**WHAT TO PRODUCE:** Reproduce, unaltered, the line with "Tilt of its line of sight: 3 degrees down" along with every line that follows it in the records, up to the last.

[Stored data entries]
- Opening Delimiter -

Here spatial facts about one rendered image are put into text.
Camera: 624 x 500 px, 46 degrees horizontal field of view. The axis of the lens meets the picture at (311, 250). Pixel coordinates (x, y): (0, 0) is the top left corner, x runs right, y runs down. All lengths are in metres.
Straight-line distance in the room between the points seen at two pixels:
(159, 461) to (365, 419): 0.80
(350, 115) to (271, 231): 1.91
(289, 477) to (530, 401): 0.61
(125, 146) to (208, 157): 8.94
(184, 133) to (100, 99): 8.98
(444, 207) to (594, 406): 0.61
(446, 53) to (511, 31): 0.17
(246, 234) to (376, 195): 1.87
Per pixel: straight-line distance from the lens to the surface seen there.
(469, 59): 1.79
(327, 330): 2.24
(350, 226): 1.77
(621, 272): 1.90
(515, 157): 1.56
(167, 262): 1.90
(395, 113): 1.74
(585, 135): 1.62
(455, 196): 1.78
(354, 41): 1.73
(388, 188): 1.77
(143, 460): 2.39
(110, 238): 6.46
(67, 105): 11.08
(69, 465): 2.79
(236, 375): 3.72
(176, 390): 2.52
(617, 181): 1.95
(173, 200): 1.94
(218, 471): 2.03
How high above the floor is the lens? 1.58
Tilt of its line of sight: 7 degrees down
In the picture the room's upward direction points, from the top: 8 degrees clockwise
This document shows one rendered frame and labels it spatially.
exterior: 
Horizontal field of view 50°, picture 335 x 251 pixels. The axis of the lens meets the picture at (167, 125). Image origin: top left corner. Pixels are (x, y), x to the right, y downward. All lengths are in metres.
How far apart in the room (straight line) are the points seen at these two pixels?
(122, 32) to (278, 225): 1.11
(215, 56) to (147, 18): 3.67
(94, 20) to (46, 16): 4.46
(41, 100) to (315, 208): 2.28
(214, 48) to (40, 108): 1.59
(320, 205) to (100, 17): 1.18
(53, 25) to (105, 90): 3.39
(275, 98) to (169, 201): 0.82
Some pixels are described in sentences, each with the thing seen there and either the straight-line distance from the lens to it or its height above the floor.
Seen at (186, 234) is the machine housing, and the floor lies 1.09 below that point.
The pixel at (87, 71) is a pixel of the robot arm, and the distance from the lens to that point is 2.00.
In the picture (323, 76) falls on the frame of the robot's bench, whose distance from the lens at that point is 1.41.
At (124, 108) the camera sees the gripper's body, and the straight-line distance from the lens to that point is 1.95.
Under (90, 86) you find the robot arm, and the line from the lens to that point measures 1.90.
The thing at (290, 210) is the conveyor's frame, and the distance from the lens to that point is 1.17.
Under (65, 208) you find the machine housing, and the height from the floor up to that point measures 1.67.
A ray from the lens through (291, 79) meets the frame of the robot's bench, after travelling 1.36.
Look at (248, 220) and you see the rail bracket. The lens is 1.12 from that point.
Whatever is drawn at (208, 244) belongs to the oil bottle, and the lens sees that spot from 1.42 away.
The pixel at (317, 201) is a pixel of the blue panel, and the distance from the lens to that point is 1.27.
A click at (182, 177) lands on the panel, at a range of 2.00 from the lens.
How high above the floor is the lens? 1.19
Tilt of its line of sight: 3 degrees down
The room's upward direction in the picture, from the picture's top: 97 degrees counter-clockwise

- Closing Delimiter -

**TASK RESULT:**
Tilt of its line of sight: 3 degrees down
The room's upward direction in the picture, from the picture's top: 97 degrees counter-clockwise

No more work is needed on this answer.